▶ [Work to be completed] Repeat every line of the listing below exactly, minus the pictures.

____ Dataset section

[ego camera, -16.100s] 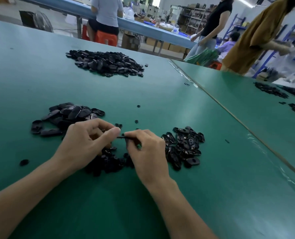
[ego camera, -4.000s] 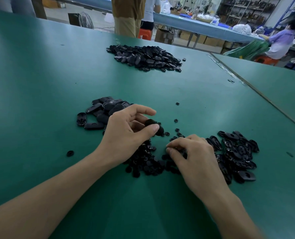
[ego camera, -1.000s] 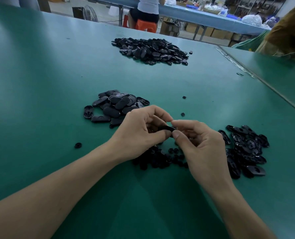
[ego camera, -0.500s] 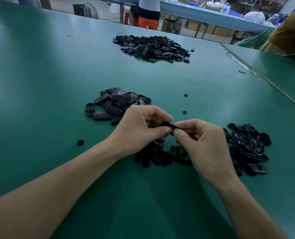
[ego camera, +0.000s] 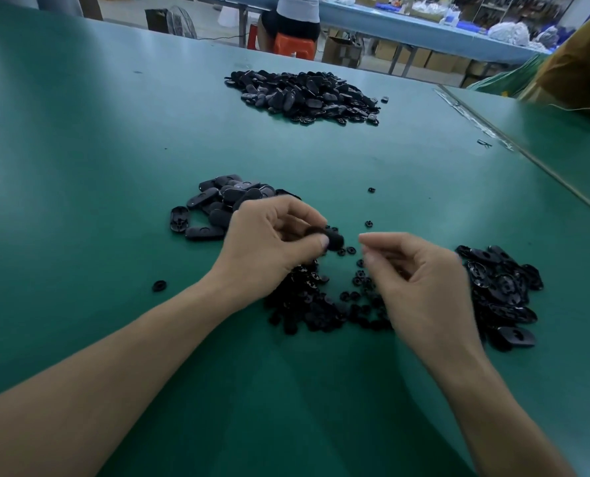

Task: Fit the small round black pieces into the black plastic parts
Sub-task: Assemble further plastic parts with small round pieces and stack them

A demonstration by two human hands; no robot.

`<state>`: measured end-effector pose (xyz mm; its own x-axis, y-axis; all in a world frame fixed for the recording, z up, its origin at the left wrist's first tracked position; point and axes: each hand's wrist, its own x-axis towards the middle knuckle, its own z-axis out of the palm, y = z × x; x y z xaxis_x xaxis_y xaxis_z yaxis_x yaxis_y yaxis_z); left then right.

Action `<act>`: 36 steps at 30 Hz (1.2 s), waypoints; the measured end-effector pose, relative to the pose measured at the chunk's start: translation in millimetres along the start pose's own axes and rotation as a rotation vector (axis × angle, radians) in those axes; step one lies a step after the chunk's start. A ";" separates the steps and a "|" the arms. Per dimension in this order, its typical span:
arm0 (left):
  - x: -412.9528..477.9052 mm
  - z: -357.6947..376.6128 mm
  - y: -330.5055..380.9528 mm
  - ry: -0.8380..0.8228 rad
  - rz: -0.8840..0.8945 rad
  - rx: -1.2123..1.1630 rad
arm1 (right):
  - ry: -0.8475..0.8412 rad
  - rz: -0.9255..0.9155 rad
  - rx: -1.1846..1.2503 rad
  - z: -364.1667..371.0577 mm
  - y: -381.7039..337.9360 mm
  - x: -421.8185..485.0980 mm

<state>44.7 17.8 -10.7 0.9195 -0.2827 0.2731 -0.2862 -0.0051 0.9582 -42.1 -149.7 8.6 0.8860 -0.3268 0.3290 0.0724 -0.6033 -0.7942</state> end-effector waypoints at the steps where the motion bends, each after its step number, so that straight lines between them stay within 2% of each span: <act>1: 2.5 -2.0 -2.2 0.066 -0.016 -0.041 | 0.064 -0.015 -0.114 -5.7 2.3 0.8; 3: 6.4 -4.9 -6.1 0.191 -0.054 -0.117 | 0.151 -0.001 -0.346 -18.4 8.2 1.6; 6: 10.2 -4.7 -10.0 0.305 -0.093 -0.191 | 0.124 0.110 -0.543 -30.5 19.0 1.1; 11: 13.9 -4.5 -12.0 0.423 -0.153 -0.233 | -0.035 0.233 -0.609 -30.7 17.5 -0.7; 14: 13.9 -4.3 -12.2 0.440 -0.160 -0.226 | -0.029 0.251 -0.614 -33.9 13.1 -3.3; 20: 10.9 -2.1 -10.9 0.369 -0.067 -0.079 | -0.040 0.228 -0.542 -36.2 14.8 -3.9; 26: 0.4 3.7 -2.8 0.133 0.093 0.031 | 0.023 0.188 -0.545 -34.0 21.3 -2.2; 29: -1.7 4.6 -0.6 0.082 0.118 0.063 | 0.052 0.143 -0.513 -35.4 25.7 -1.1; 33: -4.7 4.9 3.4 0.014 0.122 0.047 | 0.120 0.006 -0.375 -28.7 17.0 0.0; 36: -9.8 8.6 6.6 -0.077 0.147 0.077 | 0.101 -0.064 -0.189 -16.7 10.2 -2.3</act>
<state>31.5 12.3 -7.8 0.8435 -0.3586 0.3998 -0.4387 -0.0305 0.8981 -51.0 -167.2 8.3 0.8311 -0.3488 0.4332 0.0315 -0.7481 -0.6629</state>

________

▶ [Completed task]
[ego camera, -16.100s] 
[ego camera, -4.000s] 
[ego camera, -1.000s] 
[ego camera, -0.500s] 
[ego camera, +0.000s] 

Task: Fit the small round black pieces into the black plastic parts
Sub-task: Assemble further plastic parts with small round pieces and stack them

A demonstration by two human hands; no robot.

`<state>`: measured end-effector pose (xyz mm; its own x-axis, y-axis; all in a world frame fixed for the recording, z up, its origin at the left wrist's first tracked position; point and axes: each hand's wrist, its own x-axis towards the middle knuckle, its own z-axis out of the palm, y = z × x; x y z xaxis_x xaxis_y xaxis_z yaxis_x yaxis_y yaxis_z); left then right.

Action `<act>`: 36 steps at 30 Hz (1.2 s), waypoints; the measured end-effector pose, relative to the pose measured at the chunk's start: translation in millimetres along the start pose's own axes and rotation as a rotation vector (axis × angle, radians) in those axes; step one lies a step after the chunk's start. A ";" separates the steps and a "|" the arms. Per dimension in this order, its typical span:
arm0 (left):
  - x: -412.9528..477.9052 mm
  - z: -357.6947..376.6128 mm
  - y: -330.5055..380.9528 mm
  - ry: -0.8380..0.8228 rad
  - rz: -0.8840..0.8945 rad
  - rx: -1.2123..1.1630 rad
arm1 (right):
  - ry: -0.8475..0.8412 rad
  - rz: -0.9255..0.9155 rad
  - rx: -1.1846..1.2503 rad
  - z: -364.1667..371.0577 mm
  - y: -381.7039..337.9360 mm
  - x: -421.8185..485.0980 mm

<state>44.7 17.8 -10.7 0.9195 -0.2827 0.2731 -0.2862 -0.0051 0.9582 -42.1 -149.7 8.6 0.8860 -0.3268 0.3290 0.0724 -0.6033 -0.7942</state> end-effector waypoints at the steps where the motion bends, each after its step number, so that straight lines between them stay within 2% of each span: <act>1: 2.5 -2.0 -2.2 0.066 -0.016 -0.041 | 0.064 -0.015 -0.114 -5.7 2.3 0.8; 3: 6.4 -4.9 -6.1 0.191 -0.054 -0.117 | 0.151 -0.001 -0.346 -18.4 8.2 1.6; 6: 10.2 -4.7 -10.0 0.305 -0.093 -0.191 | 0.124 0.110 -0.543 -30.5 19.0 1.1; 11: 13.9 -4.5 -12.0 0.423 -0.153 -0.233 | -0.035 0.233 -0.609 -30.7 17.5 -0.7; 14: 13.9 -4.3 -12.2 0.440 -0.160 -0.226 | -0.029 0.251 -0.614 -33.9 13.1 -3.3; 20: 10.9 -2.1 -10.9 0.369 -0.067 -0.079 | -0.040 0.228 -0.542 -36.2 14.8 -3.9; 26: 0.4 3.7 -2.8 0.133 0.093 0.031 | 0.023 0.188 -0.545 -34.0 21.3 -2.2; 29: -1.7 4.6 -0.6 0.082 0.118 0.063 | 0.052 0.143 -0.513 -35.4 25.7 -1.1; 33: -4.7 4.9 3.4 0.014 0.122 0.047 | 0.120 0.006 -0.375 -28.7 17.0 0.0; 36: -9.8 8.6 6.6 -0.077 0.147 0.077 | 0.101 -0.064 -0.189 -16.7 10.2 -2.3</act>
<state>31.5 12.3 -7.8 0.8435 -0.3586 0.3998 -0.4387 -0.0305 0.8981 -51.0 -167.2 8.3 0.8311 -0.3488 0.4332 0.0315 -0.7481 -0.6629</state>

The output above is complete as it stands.